For every line below, restate it exactly and drop the images.

______________________________

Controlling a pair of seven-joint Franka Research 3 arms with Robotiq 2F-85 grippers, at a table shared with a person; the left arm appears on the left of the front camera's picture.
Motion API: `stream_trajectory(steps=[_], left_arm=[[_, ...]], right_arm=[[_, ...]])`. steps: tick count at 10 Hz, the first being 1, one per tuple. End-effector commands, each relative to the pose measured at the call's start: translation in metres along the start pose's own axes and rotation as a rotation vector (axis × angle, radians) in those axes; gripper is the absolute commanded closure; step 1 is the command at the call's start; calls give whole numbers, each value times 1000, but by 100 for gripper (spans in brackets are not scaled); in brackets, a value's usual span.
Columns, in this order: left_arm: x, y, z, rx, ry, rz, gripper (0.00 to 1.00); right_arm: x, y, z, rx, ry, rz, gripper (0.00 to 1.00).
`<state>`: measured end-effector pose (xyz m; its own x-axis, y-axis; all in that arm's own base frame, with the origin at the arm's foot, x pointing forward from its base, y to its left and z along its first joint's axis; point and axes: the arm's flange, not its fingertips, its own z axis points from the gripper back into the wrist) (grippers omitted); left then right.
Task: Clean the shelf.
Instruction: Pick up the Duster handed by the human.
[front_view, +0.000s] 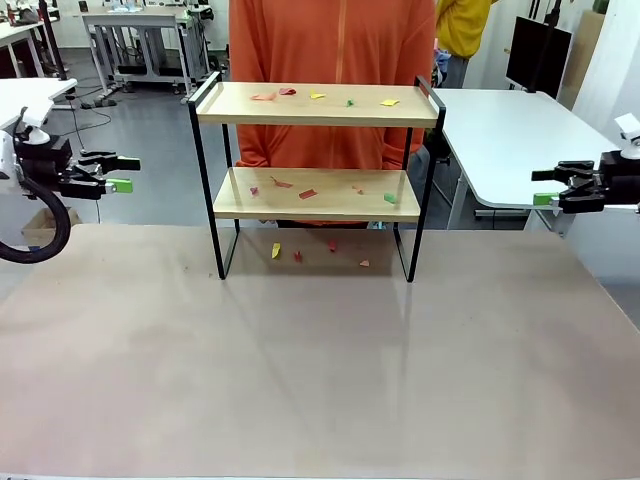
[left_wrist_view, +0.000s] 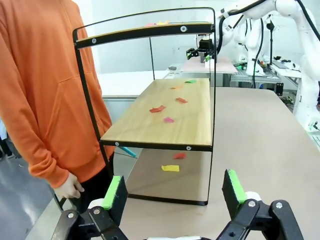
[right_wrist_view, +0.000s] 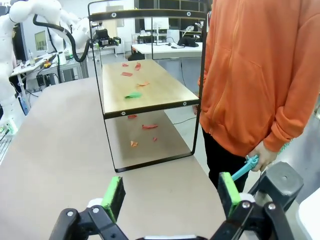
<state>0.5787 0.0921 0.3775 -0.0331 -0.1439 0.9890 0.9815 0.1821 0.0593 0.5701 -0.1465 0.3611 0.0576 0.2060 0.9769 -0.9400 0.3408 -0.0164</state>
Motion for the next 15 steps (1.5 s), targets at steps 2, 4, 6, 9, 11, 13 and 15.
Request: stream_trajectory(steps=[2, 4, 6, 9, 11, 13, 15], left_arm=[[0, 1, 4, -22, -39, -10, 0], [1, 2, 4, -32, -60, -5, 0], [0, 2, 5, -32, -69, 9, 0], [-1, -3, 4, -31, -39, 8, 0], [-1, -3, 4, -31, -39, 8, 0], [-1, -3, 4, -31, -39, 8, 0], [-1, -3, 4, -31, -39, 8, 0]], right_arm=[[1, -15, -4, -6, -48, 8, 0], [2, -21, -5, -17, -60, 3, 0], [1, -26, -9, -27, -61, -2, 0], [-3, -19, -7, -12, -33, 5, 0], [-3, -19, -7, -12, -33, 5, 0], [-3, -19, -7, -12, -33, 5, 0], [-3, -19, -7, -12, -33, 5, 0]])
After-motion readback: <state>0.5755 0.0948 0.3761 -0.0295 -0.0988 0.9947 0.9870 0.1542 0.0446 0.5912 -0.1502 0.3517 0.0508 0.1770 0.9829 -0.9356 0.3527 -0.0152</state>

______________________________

Result for this exercise
Controlling a pair of seven-joint Franka Research 3 arms with Robotiq 2F-85 grippers, at a table shared with a person; the left arm appears on the left of the front camera's picture.
Motion API: `stream_trajectory(steps=[_], left_arm=[[_, ...]], right_arm=[[_, ...]])`. steps: tick count at 10 Hz, the first being 1, one per tuple. End-effector commands, each relative to the pose measured at the call's start: translation in metres along the start pose's own axes and rotation as a rotation vector (axis × angle, radians) in those axes; gripper is the absolute commanded closure; step 1 is the command at the call's start; calls give whole numbers, each value times 1000, but by 100 for gripper (spans in brackets are not scaled); in brackets, a value's usual span.
Columns, in this order: left_arm: x, y, z, rx, ry, rz, gripper (0.00 to 1.00); right_arm: x, y, z, rx, ry, rz, gripper (0.00 to 1.00).
`<state>`: measured end-effector pose (xyz m; its own x-axis, y-axis; all in that arm's own base frame, with the origin at the arm's foot, x pointing forward from its base, y to its left and z along its first joint's axis; point and axes: the arm's flange, not its fingertips, its own z axis points from the gripper back into the wrist) (grippers omitted); left then right.
Task: Clean the shelf.
Instruction: Pick up the Duster handed by the human.
[front_view, +0.000s] 
[left_wrist_view, +0.000s] 
[right_wrist_view, +0.000s] 
<state>0.5787 0.0921 0.3775 -0.0331 -0.1439 0.9890 0.9815 0.1821 0.0593 0.5701 -0.1465 0.3611 0.0576 0.2060 0.9769 -0.9400 0.3408 -0.0164</state>
Motion for the next 15 steps (1.5 s), targets at steps 2, 4, 6, 9, 11, 13 and 15.
Request: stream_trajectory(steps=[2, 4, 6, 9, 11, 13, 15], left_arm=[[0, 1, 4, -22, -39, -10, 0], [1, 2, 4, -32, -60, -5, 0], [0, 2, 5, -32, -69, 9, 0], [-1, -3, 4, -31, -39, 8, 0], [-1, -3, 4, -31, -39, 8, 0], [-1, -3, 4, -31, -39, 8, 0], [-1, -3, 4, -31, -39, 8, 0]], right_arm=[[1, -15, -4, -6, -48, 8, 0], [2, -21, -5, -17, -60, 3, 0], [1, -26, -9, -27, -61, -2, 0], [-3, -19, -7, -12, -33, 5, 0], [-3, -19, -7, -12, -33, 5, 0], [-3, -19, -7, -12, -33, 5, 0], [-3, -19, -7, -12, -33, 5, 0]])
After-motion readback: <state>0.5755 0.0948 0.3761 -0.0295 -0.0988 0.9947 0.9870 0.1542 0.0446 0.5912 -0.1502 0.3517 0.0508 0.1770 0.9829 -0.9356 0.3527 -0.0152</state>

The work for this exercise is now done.